▸ **What you will do**
Where the word "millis" appears in a line below, copy the whole line.

=== Data section ===

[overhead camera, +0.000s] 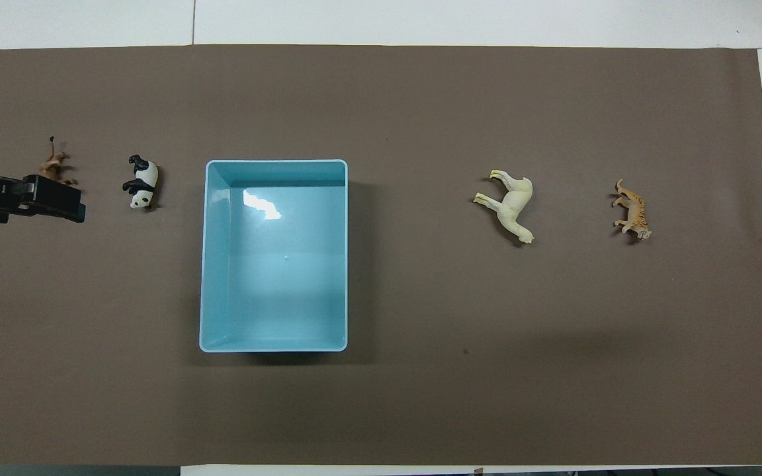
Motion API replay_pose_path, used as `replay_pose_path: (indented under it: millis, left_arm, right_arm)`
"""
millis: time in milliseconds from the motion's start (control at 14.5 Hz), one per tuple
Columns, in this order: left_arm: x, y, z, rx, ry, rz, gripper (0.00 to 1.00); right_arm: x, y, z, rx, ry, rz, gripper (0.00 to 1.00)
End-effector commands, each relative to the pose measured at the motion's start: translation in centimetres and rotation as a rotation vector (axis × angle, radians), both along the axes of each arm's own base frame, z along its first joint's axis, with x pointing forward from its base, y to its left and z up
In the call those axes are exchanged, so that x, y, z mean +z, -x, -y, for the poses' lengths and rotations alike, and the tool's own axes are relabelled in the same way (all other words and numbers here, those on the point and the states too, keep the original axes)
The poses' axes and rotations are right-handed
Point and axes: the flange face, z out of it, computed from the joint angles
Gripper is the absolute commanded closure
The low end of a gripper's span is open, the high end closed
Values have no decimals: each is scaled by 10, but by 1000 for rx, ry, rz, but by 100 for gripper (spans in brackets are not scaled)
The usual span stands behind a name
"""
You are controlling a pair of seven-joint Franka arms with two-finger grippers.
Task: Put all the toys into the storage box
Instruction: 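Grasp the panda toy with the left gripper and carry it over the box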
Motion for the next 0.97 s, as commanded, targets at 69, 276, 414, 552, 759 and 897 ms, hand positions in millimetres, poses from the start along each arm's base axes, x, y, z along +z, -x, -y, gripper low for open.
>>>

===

▸ **Task solution**
Motion API replay_pose_path, used as `replay_pose_path: (indented under it: millis, left_arm, right_arm)`
millis: time in milliseconds from the motion's start (control at 14.5 Hz), one per tuple

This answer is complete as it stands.